Why firewalls fail against DDoS attacks
Classic firewalls protect policies and sessions, but DDoS attacks target capacity, packet rate and state exhaustion before the application can respond.
Classic firewalls protect policies and sessions, but DDoS attacks target capacity, packet rate and state exhaustion before the application can respond.
DDoS targets availability. A stateful firewall often receives the flood after bandwidth and packet rate already…
When the firewall collapses, every protected service behind it can fail together: web portals, APIs, VPS, game…
Keep the firewall for policy, but put DDoS reduction before it.
A firewall is essential for access control, segmentation and policy enforcement, but it is not automatically a DDoS mitigation platform. Many firewalls are designed to inspect sessions, not to absorb millions of unwanted packets per second or hundreds of gigabits before the protected network.
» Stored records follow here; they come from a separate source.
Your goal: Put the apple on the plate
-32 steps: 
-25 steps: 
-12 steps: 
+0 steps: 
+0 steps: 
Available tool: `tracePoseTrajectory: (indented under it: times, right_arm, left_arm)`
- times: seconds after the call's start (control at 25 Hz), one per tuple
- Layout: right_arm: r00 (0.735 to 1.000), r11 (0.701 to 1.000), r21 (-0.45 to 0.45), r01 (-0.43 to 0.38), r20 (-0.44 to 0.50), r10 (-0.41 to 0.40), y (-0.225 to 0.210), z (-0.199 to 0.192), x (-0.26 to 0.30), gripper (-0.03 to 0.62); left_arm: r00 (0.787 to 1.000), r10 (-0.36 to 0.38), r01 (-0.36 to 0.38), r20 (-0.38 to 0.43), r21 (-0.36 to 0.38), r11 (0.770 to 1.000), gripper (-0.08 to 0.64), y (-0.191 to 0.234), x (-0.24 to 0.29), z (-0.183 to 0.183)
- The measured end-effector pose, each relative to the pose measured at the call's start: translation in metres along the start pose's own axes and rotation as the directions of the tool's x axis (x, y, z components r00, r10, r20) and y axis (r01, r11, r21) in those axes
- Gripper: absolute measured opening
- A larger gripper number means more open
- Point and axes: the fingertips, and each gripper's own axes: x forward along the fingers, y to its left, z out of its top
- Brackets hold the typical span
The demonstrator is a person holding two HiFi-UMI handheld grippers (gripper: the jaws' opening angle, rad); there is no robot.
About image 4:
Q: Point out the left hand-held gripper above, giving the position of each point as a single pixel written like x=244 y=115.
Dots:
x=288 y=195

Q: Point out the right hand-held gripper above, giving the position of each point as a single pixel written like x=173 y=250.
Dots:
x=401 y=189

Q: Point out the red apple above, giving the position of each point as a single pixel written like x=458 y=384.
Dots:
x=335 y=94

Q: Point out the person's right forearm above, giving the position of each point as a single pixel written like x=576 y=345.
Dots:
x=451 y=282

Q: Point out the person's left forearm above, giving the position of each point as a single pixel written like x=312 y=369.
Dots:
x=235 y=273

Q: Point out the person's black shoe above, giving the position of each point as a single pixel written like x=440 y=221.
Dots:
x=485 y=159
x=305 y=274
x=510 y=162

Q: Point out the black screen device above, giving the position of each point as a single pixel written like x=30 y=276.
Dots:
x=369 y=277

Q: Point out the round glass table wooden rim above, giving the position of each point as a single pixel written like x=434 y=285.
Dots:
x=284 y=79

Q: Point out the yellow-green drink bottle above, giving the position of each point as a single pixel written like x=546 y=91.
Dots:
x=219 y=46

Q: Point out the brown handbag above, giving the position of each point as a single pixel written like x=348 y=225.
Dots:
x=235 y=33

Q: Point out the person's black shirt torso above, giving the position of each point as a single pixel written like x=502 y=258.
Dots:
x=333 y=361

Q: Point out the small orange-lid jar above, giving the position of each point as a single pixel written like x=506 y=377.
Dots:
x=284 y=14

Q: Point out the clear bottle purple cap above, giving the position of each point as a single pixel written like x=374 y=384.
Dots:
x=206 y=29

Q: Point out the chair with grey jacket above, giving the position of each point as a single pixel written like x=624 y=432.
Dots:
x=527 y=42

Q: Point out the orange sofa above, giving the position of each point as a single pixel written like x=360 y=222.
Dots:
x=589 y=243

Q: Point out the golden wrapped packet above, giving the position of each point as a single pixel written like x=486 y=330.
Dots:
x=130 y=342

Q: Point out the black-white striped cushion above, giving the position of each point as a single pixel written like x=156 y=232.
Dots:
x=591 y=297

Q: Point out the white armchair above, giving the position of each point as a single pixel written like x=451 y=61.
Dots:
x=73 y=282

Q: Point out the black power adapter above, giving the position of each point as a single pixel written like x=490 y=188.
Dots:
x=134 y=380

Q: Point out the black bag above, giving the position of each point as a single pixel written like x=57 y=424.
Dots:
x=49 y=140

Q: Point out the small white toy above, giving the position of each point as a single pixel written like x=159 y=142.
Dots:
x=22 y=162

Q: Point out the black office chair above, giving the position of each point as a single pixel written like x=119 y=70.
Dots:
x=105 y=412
This distinction matters for companies that believe buying a bigger firewall is enough. During DDoS, the bottleneck may be the uplink, state table, CPU path, logging pipeline or SYN/UDP processing long before application security rules become useful.
With “Why firewalls fail against DDoS attacks”, Peeryx focuses on placing filtering at the right point and preserving PPS.
DDoS targets availability. A stateful firewall often receives the flood after bandwidth and packet rate already reached the customer edge. At that point the device must process packets the upstream network should have reduced.
If the firewall tracks sessions, counters, logs or application rules for every packet, the attacker can turn those features into load. Security depth becomes a performance surface.
When the firewall collapses, every protected service behind it can fail together: web portals, APIs, VPS, game servers and management tools. The outage looks larger than the original target.
For hosting and gaming, this is especially risky because one attacked customer can degrade shared infrastructure and create support pressure across the platform.
a classic firewall often fails because it sees the attack too late, after link or state saturation. Without that diagnosis, a protection layer may advertise large capacity while the real bottleneck still breaks the customer experience.
Keep the firewall for policy, but put DDoS reduction before it. This can be protected transit, scrubbing, FlowSpec/ACL assistance, tunnel delivery or a dedicated filtering layer.
The goal is to make the firewall see traffic close to normal production conditions, not raw attack volume. Then it can do what it is good at: segmentation and access rules.
a classic firewall often fails because it sees the attack too late, after link or state saturation. The right model depends on how traffic enters, how precise filtering is and how clean traffic is returned to production.
a classic firewall often fails because it sees the attack too late, after link or state saturation. The right model depends on how traffic enters, how precise filtering is and how clean traffic is returned to production.
a classic firewall often fails because it sees the attack too late, after link or state saturation. The right model depends on how traffic enters, how precise filtering is and how clean traffic is returned to production.
Gaming reverse proxy: this connects “Why firewalls fail against DDoS attacks” to real traffic volume, with useful filtering and clean return.
Peeryx does not treat the customer firewall as the first absorber of the attack. The attack should be reduced upstream, then clean traffic delivered to the network, server or proxy endpoint.
This lets customers keep their existing firewall strategy while adding a mitigation layer that understands volumetric pressure, PPS and routing delivery.
A classic firewall often fails because it sees the attack too late, after link or state saturation.
An enterprise puts a 40 Gbps firewall in front of applications, but receives 12 Mpps of small TCP packets. Bandwidth is not the only issue; packet decisions and state handling become unstable.
With protected transit, the noisy pattern is removed before the handoff. The firewall still enforces policy, but no longer carries the entire DDoS burden.
Sizing only by Gbps is a common error. PPS and state behavior are often the real collapse point.
Another mistake is enabling deep inspection and verbose logging during an attack. That can amplify the workload the attacker wants to create.
Filtering before saturation: this connects “Why firewalls fail against DDoS attacks” to CPU and NIC headroom, with useful filtering and clean return.
A classic firewall often fails because it sees the attack too late, after link or state saturation.
A classic firewall often fails because it sees the attack too late, after link or state saturation.
No. Medium-size attacks can be critical when PPS, state or protocol behavior hits the wrong bottleneck.
Yes, when filtering keeps legitimate real-time traffic instead of blocking the whole protocol.
BGP is useful for prefixes and transit, but tunnel, protected server or proxy delivery may fit other cases.
Capacity, PPS, routing path, service protocol and how clean traffic returns to production.
The right conclusion is operational: mitigation must remain measurable, explainable and adapted to the exposed service. Protocol, latency, filtering point and clean delivery matter as much as advertised volume.
Send Peeryx the service to protect, the preferred handoff model and your latency constraints. We can map a concrete architecture with the filtering point, clean traffic return and operational limits clearly identified.